Required action ▸ From the records below, extract only the lines running from the line with "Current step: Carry" to the line with "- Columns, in", both lines included, reproducing them exactly.

Supplied data ▸
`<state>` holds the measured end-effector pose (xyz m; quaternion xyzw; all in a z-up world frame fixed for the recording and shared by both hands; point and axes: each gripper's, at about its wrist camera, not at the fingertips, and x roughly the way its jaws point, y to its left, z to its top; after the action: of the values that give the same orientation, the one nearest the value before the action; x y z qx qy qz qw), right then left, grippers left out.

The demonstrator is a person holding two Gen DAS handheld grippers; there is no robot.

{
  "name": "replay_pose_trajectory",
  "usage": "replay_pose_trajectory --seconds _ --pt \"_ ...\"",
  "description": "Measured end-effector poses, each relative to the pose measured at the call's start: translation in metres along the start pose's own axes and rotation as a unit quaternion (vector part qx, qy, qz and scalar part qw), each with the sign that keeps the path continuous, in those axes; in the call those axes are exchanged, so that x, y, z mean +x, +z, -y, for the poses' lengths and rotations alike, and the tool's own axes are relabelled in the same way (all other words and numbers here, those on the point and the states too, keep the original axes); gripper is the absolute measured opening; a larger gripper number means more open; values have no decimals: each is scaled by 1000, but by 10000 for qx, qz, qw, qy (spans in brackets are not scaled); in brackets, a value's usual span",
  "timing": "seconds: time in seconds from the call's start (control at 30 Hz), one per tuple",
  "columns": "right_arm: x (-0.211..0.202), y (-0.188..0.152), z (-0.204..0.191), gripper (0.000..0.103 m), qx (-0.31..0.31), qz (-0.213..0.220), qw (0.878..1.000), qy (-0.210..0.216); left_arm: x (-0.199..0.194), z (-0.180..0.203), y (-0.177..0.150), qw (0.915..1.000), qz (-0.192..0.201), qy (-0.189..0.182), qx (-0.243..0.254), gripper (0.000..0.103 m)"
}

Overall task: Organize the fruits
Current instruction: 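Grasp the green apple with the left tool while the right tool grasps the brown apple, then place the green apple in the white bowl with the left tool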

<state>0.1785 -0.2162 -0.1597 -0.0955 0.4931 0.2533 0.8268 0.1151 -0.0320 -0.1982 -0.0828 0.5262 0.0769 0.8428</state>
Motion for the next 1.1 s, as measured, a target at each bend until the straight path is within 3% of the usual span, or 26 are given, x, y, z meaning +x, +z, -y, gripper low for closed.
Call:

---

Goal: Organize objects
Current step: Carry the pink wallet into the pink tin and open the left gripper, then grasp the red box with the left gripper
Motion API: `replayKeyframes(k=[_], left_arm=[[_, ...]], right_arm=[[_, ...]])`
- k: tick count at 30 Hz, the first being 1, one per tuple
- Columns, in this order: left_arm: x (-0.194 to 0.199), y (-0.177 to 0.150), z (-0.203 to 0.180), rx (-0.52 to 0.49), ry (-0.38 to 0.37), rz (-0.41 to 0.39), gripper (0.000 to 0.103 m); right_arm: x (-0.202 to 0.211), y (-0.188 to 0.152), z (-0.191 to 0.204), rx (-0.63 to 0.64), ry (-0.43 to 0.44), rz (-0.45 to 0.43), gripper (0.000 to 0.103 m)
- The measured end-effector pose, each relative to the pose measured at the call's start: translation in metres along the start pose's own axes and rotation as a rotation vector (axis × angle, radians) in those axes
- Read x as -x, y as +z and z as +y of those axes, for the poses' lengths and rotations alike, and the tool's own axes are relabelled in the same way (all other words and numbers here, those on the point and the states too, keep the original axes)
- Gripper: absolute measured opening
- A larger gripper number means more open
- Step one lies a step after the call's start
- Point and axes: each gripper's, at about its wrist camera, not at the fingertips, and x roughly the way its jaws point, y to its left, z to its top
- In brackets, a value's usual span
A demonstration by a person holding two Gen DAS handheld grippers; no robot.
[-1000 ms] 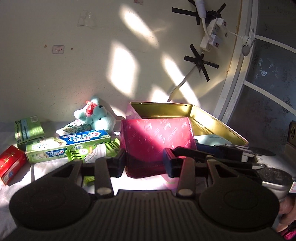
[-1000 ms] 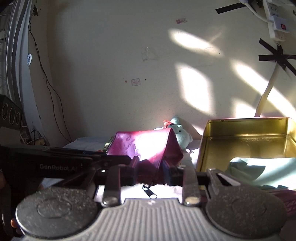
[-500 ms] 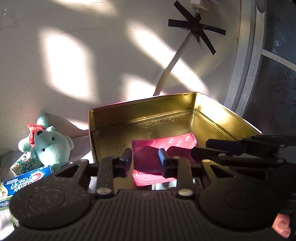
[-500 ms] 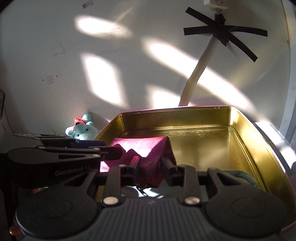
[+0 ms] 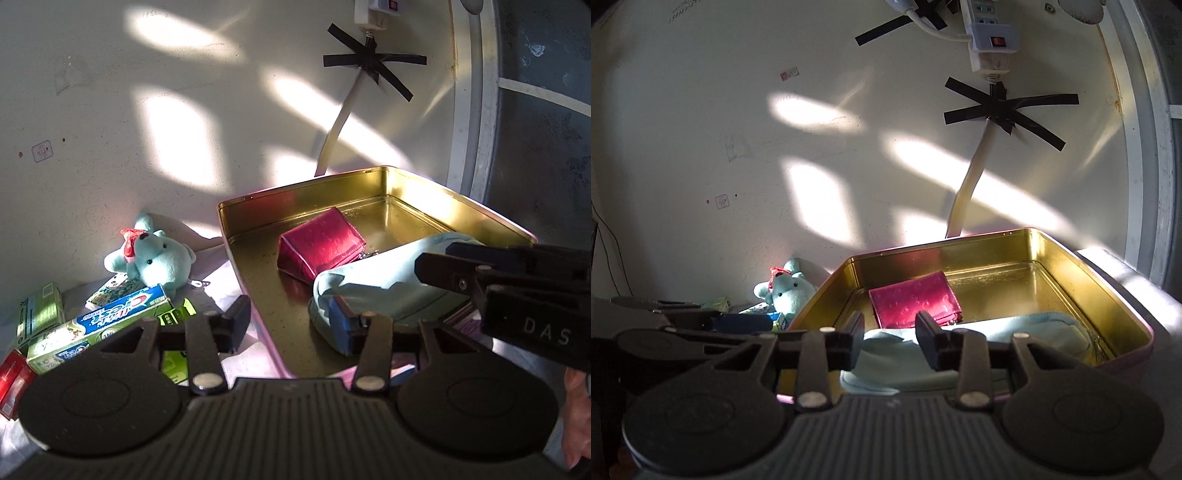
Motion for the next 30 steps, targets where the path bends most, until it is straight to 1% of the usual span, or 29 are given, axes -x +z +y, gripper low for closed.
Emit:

Reply ▸
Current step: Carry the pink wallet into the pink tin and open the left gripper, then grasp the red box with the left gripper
Motion API: `replayKeyframes(k=[_], left_arm=[[_, ...]], right_arm=[[_, ...]])`
- k: tick count at 30 Hz, the first being 1, one per tuple
- Columns, in this order: left_arm: x (-0.194 to 0.199), y (-0.177 to 0.150), z (-0.203 to 0.180), rx (-0.52 to 0.49), ry (-0.38 to 0.37), rz (-0.41 to 0.39), gripper (0.000 to 0.103 m); right_arm: x (-0.202 to 0.211), y (-0.188 to 0.152), z (-0.191 to 0.204), rx (-0.63 to 0.64), ry (-0.43 to 0.44), rz (-0.45 to 0.43), gripper (0.000 to 0.103 m)

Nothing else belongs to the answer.